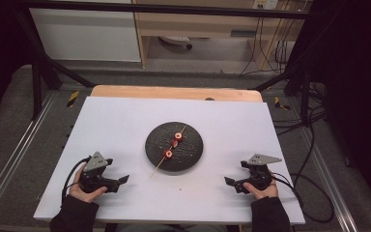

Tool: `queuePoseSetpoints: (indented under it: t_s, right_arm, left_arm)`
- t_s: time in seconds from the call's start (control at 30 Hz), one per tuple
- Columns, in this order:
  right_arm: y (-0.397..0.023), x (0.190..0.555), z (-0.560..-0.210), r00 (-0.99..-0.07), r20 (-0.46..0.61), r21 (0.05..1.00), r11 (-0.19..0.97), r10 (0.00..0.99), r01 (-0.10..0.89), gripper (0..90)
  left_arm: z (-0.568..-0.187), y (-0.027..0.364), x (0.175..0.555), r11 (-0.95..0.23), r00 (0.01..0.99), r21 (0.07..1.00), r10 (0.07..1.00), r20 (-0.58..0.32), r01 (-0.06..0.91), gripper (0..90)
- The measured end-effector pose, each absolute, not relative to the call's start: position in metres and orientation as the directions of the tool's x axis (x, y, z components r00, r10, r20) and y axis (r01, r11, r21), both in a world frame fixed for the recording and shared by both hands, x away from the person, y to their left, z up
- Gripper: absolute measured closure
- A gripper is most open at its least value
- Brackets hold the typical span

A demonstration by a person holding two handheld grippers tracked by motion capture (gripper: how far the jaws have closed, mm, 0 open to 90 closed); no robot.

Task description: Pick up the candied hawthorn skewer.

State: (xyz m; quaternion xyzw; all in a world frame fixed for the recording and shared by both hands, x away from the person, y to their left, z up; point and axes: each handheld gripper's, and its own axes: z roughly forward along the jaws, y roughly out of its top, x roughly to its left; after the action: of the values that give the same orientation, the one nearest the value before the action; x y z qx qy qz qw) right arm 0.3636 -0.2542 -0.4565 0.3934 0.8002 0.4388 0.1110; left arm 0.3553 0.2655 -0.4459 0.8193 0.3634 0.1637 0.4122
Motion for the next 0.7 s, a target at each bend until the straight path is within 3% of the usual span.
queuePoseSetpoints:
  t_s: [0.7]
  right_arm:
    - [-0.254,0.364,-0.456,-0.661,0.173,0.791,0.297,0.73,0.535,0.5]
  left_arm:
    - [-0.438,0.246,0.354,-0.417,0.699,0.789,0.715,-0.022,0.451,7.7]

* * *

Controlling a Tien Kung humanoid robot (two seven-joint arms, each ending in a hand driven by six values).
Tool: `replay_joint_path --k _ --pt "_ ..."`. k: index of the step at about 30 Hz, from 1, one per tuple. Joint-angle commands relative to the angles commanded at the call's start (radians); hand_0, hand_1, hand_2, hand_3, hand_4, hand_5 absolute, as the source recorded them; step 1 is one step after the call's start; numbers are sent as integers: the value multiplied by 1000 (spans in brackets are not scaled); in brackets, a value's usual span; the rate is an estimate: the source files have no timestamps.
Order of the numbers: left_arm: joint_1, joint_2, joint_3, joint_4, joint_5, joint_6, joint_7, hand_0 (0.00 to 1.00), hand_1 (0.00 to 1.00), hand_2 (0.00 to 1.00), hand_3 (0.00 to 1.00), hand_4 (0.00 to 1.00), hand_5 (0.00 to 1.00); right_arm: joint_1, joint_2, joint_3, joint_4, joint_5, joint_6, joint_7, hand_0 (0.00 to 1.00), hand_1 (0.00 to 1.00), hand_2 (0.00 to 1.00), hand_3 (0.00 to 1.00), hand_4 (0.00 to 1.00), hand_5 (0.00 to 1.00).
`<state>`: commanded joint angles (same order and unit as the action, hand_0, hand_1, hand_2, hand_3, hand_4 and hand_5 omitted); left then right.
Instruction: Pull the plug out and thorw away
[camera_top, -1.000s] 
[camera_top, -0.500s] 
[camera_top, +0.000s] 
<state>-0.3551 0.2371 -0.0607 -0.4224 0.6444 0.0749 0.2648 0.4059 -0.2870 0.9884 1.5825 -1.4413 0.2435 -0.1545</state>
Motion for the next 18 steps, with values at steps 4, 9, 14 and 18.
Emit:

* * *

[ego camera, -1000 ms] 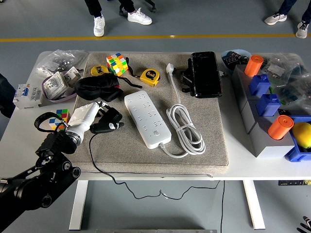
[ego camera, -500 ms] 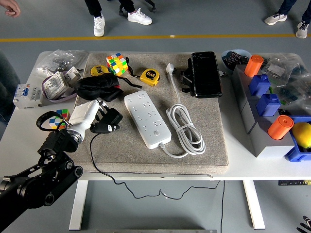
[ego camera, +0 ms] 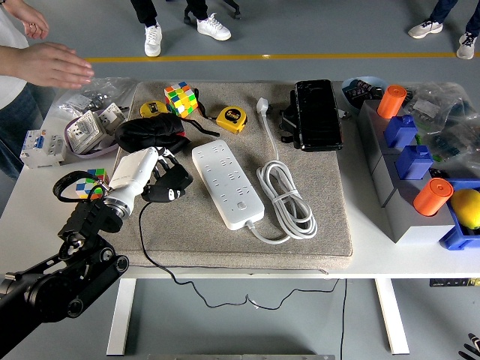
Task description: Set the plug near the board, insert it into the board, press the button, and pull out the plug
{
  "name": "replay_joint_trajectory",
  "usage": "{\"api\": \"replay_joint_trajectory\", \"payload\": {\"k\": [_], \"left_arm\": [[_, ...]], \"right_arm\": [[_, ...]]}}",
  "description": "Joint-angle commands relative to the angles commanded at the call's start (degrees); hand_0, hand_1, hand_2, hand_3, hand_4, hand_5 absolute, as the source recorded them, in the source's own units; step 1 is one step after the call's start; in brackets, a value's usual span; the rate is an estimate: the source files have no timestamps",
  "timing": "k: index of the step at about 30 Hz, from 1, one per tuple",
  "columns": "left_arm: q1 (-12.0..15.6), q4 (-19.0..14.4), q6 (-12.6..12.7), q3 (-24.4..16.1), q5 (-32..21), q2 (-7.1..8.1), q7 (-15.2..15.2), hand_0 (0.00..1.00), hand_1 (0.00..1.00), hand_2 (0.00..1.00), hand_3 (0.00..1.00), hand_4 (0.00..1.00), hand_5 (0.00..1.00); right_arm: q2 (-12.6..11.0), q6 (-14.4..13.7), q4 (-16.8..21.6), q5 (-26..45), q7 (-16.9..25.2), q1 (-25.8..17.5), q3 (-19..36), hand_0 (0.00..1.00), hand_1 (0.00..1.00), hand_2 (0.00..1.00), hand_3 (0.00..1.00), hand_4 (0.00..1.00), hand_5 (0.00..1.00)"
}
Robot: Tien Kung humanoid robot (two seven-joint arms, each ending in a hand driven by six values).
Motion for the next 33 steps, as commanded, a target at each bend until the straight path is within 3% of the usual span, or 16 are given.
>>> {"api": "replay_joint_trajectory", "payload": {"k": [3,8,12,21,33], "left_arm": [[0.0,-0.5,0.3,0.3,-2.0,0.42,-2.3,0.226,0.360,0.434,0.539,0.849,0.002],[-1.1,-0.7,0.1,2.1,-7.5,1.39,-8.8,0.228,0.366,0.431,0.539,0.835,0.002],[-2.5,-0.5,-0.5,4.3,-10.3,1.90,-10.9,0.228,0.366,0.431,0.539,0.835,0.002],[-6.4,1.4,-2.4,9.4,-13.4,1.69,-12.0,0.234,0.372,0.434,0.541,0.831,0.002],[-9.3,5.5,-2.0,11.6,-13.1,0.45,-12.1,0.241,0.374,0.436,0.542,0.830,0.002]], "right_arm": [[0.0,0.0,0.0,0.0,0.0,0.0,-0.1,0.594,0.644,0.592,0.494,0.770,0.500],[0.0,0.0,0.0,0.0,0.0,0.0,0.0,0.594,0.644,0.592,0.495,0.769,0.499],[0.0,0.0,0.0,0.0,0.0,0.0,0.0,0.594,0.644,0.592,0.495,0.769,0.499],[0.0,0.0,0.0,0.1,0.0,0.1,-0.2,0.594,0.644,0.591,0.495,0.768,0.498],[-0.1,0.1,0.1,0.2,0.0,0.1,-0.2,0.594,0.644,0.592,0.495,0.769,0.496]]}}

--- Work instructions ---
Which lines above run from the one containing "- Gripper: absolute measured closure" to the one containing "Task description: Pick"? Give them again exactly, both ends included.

--- Output of the exercise ---
- Gripper: absolute measured closure
- A gripper is most open at its least value
- Brackets hold the typical span

A demonstration by a person holding two handheld grippers tracked by motion capture (gripper: how far the jaws have closed, mm, 0 open to 90 closed); no robot.

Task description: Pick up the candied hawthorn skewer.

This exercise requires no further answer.